In considering the second step in the process, petitioner himself suggests ways in which the evidence could have been used. Petitioner points out that the evidence could have been the “central theme” of his defense. His expert witness in the post-conviction proceeding testified that the evidence could have been used to cross-examine mother and other state witnesses who heard the child make the statements. Also, petitioner could have used the evidence to make his testimony more credible. Although the parties pose arguments and counterarguments with regard to leading questions, the fact that the child was young and perhaps amenable to having ideas planted in her mind emphasizes the crucial role the evidence could play.
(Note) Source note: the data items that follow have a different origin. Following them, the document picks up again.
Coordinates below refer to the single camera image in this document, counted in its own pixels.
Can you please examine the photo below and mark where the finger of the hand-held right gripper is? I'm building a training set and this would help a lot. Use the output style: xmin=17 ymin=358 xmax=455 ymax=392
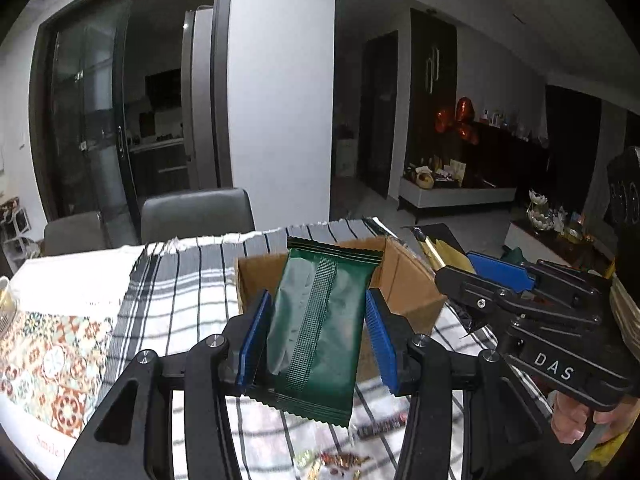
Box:
xmin=434 ymin=265 xmax=602 ymax=332
xmin=466 ymin=251 xmax=615 ymax=307

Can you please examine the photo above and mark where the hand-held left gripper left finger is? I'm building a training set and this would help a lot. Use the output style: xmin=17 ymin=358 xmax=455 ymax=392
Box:
xmin=57 ymin=289 xmax=274 ymax=480

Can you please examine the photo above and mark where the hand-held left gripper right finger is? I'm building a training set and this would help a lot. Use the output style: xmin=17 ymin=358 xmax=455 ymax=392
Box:
xmin=365 ymin=287 xmax=576 ymax=480

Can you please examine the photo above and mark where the gold and black snack packet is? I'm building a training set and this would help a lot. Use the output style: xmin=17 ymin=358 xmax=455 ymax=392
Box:
xmin=411 ymin=225 xmax=476 ymax=273

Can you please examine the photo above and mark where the brown cardboard box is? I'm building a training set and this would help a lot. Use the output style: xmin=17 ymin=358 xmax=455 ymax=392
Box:
xmin=234 ymin=236 xmax=448 ymax=383

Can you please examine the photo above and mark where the dark green snack packet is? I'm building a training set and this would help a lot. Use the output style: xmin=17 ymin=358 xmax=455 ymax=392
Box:
xmin=247 ymin=236 xmax=385 ymax=428

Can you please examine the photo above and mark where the person's right hand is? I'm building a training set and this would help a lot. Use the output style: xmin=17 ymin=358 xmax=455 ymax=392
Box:
xmin=551 ymin=394 xmax=627 ymax=445

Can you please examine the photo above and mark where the white low coffee table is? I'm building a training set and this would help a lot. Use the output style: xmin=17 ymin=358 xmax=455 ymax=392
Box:
xmin=505 ymin=220 xmax=616 ymax=273

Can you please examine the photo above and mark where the dark striped wrapped candy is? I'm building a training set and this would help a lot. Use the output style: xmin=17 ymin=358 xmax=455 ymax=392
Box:
xmin=357 ymin=417 xmax=406 ymax=439

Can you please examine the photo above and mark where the white low bench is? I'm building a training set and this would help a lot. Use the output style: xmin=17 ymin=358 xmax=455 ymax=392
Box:
xmin=398 ymin=180 xmax=517 ymax=224

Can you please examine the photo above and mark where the checkered grey white tablecloth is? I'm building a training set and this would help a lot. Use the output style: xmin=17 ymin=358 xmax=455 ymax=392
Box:
xmin=100 ymin=217 xmax=566 ymax=480

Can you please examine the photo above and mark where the dark wooden sideboard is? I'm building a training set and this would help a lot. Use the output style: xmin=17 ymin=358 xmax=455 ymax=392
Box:
xmin=470 ymin=120 xmax=551 ymax=188

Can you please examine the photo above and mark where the red brown wrapped candy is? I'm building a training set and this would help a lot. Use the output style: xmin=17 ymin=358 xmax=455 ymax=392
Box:
xmin=320 ymin=452 xmax=372 ymax=469

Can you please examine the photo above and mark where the dark grey dining chair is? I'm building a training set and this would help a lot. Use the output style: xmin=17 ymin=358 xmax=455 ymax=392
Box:
xmin=140 ymin=187 xmax=256 ymax=245

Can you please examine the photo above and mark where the white patterned table cover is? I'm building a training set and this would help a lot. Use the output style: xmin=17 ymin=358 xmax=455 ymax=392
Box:
xmin=0 ymin=245 xmax=151 ymax=466

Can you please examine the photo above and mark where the dark interior door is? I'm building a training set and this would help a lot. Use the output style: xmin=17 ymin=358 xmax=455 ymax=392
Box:
xmin=357 ymin=30 xmax=399 ymax=198

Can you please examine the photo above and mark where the light grey dining chair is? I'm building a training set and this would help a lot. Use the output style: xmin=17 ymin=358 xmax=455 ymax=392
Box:
xmin=42 ymin=210 xmax=108 ymax=256

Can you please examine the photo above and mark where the tall dark cabinet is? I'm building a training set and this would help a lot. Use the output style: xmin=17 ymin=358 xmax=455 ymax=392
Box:
xmin=410 ymin=7 xmax=458 ymax=181

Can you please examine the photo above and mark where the silver refrigerator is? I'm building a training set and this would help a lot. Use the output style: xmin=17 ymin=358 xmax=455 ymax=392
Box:
xmin=180 ymin=6 xmax=218 ymax=191

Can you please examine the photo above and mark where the white storage rack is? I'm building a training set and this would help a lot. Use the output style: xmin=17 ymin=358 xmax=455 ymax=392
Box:
xmin=0 ymin=199 xmax=38 ymax=261

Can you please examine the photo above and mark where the dark framed sliding glass door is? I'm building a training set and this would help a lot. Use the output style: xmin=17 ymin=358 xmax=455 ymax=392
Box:
xmin=27 ymin=0 xmax=236 ymax=226
Had the evidence been used as indicated, it could have provided a significant basis for petitioner to argue reasonable doubt.
Having determined that the evidence was very important to petitioner’s case and that it could have been used in several ways, the third step considers how a juror would view it in the “totality of the circumstances.” This requires considering all of the evidence in the case with a view toward determining whether the scales are tipped in favor of guilt or innocence and how steeply the scales are tipped. If there is “overwhelming evidence of* * * guilt,” even serious errors could not reasonably change the result. Davis v. Armenakis, 151 Or App 66, 72, 948 P2d 327 (1997), rev den 327 Or 83 (1998) (trial counsel’s failure to object to the petitioner being held in shackles in presence of the jury did not require post-conviction relief). If the scales are tipped steeply in favor of guilt, perhaps only an error crucial to the defendant’s case that, had it not been made, would have significantly changed the evidence and the arguments of the proceedings could reasonably affect the result.
In this case, the evidence was not steeply tipped in favor of guilt. The medical evidence was not conclusive. The state’s medical expert testified that the physical condition of the child was “suspicious” and “definitely abnormal,” while *155petitioner’s expert testified that it was normal. The videotaped interview by the detective took place after the detective had talked to mother and consisted of leading questions. Much of the state’s remaining evidence was based on mother’s reports. While there was sufficient evidence to convict petitioner, the evidence was not overwhelming or conclusive. In these circumstances, and considering the arguments that could have been made, the recantation evidence could have raised the essential reasonable doubt that petitioner sought. Thus, my analysis leads to the legal conclusion that trial counsel’s failure to use the recantation evidence “had a tendency to affect the result.”

 The test of “little likelihood” must always be accompanied by “substantial and compelling evidence of guilt.’’ State v. Walton, 311 Or 223, 230, 809 P2d 81 (1991) (quoting State v. Miller, 300 Or 203, 220-21, 709 P2d 225 (1985)).

 The Supreme Court has indicated that the “inquiry” under the federal and state constitutions is the same. Gorham v. Thompson, 332 Or 560, 564 n 3, 34 P3d 161 (2001). However, it is clear that the federal standard is “reasonable probability sufficient to undermine confidence in the outcome.” Strickland v. Washington, 466 US 668, 694, 104 S Ct 2052, 80 L Ed 2d 674, 698 (1984). Cf. Stevens v. State of Oregon, 322 Or 101, 110 n 6, 902 P2d 1137 (1995).